Financed by insurance, Severstal hired lawyers to vigorously defend the litigation. We battled through discovery and hired experts, but in May, 2012, Severstal’s successor, R.G. Steel, filed for bankruptcy, and that halted the lawsuit. We persuaded the bankruptcy judge to require R. G. Steel to contribute $500,000 to a fund for off-site remediation, but that was a tiny fraction of what was needed.
As the assets of this once booming enterprise were being dismantled and sold off, a group of investors decided to buy the property, clean it up, and develop it for commercial occupancy using long-term leases. Helpfully, the property has a deep water port, railroad access, and proximity to an interstate highway. It was a bold move, and one that is turning out to be a life-saver for the property, the greater Baltimore community and the environment. The investors formed a company now known as Tradepoint Atlantic (TPA), which acquired the property as a “bona fide purchaser” of a site whose contamination it did not cause or contribute, enabling it to secure Superfund protection though a Settlement Agreement with EPA executed in September, 2014, and comparable protection under Maryland’s voluntary cleanup law.

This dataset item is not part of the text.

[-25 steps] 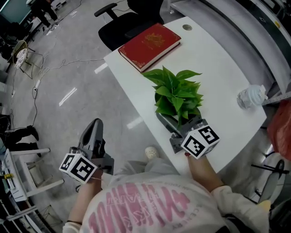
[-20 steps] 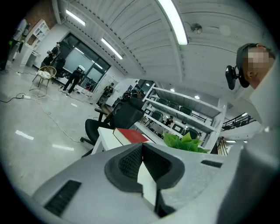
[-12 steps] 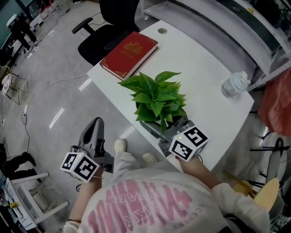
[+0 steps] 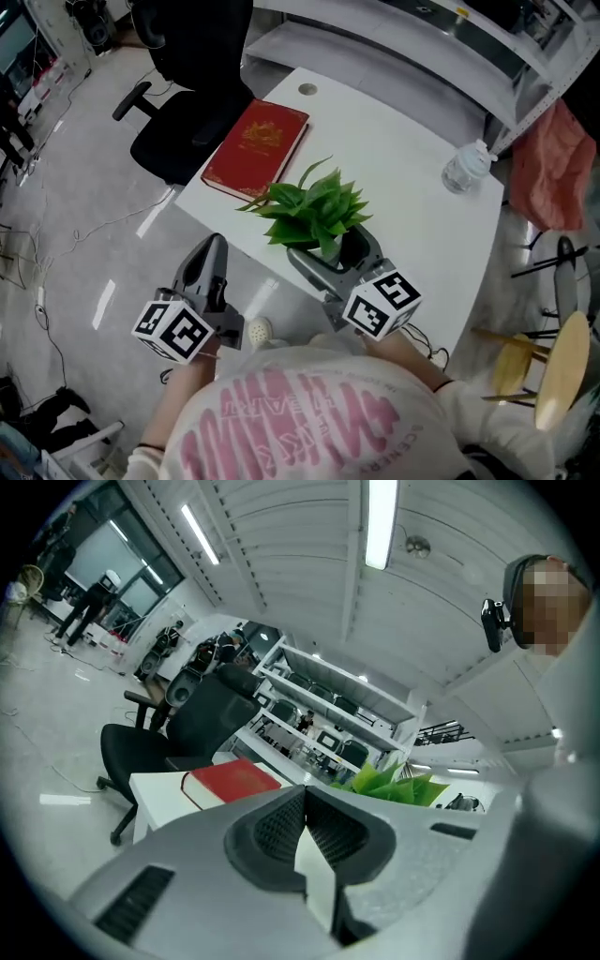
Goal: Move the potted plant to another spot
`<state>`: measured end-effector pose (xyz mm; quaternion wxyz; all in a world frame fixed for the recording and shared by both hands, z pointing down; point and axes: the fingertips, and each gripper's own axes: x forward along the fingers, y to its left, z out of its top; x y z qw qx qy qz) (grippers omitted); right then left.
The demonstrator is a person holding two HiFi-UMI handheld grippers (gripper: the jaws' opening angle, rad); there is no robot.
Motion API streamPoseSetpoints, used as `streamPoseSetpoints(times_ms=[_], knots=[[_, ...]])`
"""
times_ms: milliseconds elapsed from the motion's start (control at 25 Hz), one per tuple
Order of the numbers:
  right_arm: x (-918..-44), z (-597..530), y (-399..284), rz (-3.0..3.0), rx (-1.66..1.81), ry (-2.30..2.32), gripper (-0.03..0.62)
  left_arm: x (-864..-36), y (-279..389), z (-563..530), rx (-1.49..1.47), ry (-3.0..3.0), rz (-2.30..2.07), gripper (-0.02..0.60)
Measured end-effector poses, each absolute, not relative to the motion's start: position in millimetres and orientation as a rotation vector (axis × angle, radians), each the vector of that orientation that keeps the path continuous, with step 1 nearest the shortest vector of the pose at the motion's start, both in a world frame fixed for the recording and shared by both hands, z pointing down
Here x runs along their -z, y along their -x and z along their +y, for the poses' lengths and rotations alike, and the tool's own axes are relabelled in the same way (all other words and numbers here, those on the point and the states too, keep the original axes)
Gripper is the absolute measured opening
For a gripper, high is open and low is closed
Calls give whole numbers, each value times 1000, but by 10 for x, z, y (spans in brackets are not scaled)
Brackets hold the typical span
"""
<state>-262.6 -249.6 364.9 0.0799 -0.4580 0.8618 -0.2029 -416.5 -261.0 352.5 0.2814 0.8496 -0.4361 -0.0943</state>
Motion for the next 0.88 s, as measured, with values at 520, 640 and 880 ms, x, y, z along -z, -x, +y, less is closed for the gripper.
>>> streamPoseSetpoints(times_ms=[520,640,880], knots=[[-4149,-3084,3196,2460,696,1604,482,-3703,4825,-3186,192,-2297,-1029,3],[-4248,-3179,3337,2446,706,1635,482,-3696,4967,-3296,183,-2315,-1011,3],[-4287,-3261,3411,2405,683,1700,482,-3757,5153,-3379,171,-2309,-986,3]])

TPA simultaneously executed an Administrative Consent Order with the Maryland Department of the Environment requiring it to clean up the entire site in compliance with RCRA and corresponding state law. It posted $45 million as financial assurance, which must be reviewed regularly and refreshed as needed. Because in Maryland EPA has the lead for RCRA Corrective Action, EPA’s Settlement Agreement includes that role. TPA also settled any claim for Superfund liability for past off-site releases with a payment of $3 million. Those historic releases were addressed by EPA initially as a removal action, but when contaminated sediment turned out to extend across some 60 acres, EPA is now moving to list it on the NPL.

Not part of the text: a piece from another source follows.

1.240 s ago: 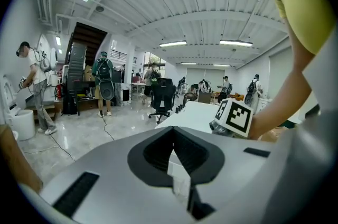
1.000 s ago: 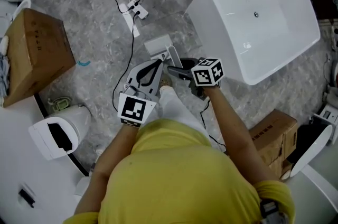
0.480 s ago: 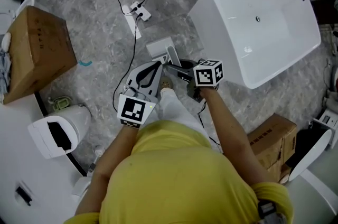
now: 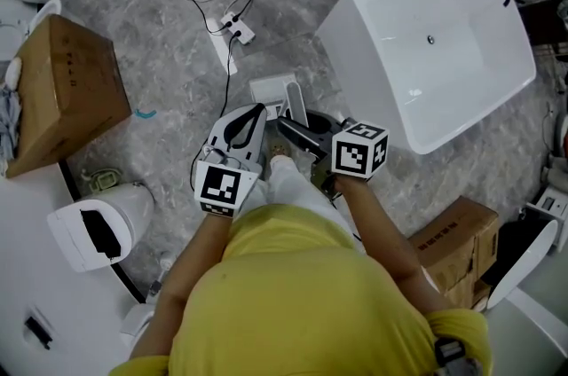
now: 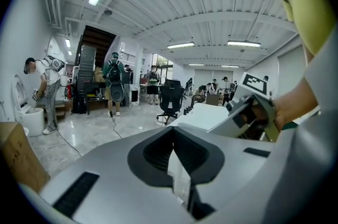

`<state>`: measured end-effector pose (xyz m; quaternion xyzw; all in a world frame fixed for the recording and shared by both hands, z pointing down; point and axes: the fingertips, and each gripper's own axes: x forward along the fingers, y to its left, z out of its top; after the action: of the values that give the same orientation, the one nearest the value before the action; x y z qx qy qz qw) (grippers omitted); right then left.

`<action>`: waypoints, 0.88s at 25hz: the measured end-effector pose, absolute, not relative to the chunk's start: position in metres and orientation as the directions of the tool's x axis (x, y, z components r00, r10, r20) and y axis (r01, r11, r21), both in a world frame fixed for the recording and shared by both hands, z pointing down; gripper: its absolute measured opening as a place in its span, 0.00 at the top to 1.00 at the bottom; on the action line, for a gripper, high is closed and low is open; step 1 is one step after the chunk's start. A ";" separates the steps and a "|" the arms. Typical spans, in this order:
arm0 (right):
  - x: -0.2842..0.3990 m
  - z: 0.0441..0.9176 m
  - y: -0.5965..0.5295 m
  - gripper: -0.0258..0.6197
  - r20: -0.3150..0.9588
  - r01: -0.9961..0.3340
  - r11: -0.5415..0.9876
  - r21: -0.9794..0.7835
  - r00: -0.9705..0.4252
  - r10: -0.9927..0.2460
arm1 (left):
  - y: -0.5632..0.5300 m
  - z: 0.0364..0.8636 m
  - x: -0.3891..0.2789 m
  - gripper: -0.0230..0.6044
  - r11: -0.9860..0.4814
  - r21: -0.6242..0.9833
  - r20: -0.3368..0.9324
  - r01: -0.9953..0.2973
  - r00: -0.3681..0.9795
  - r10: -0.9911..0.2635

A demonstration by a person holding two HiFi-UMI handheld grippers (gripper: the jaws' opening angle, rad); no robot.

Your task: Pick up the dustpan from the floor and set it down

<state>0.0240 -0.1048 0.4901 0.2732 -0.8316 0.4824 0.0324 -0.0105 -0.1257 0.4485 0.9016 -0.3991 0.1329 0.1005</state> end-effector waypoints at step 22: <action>0.034 0.406 -0.112 0.69 0.275 -0.617 0.422 -0.664 -0.726 -0.630 | -0.128 0.405 -0.040 0.96 -0.584 0.034 0.244 -0.811 0.573 -0.782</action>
<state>0.0341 -0.1119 0.4063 0.3698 -0.8430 0.3905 -0.0081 -0.0399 -0.1279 0.4046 0.8840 -0.4507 0.1018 0.0713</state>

To clean up the site, TPA divided it into roughly 50 parcels, usually based on specific process operations or waste disposal locations. Under the ACO and Settlement Agreement, TPA conducts a soil and groundwater investigation, then proposes remedial actions, which are reviewed and critiqued by EPA and MDE, and are proposed for public comment before being approved. Public meetings are held by the agencies semiannually. The Waterkeeper early on merged with other local organizations to form Blue Water Baltimore. On its behalf, along with CBF, we routinely monitor compliance with the ACO and Settlement Agreement, filing comments and challenging inadequate protection of public health or the environment whenever we see it. We have periodic disagreements with the agencies, but the process is generally working.
TPA has a financial incentive to clean up each parcel promptly, since only then can it enter leases and start recouping its costs. At this point about 20 parcels have been cleaned up and leased out to tenants such as Under Armor, Federal Express, Amazon and Home Depot. Ten thousand jobs have been created, plus some 2000 short-term construction jobs, providing a boon to Baltimore’s economy at a facility which would otherwise be languishing, producing nothing of value, and leaching toxic waste into the environment. Isn’t this what we hope for when we restore abandoned industrial sites?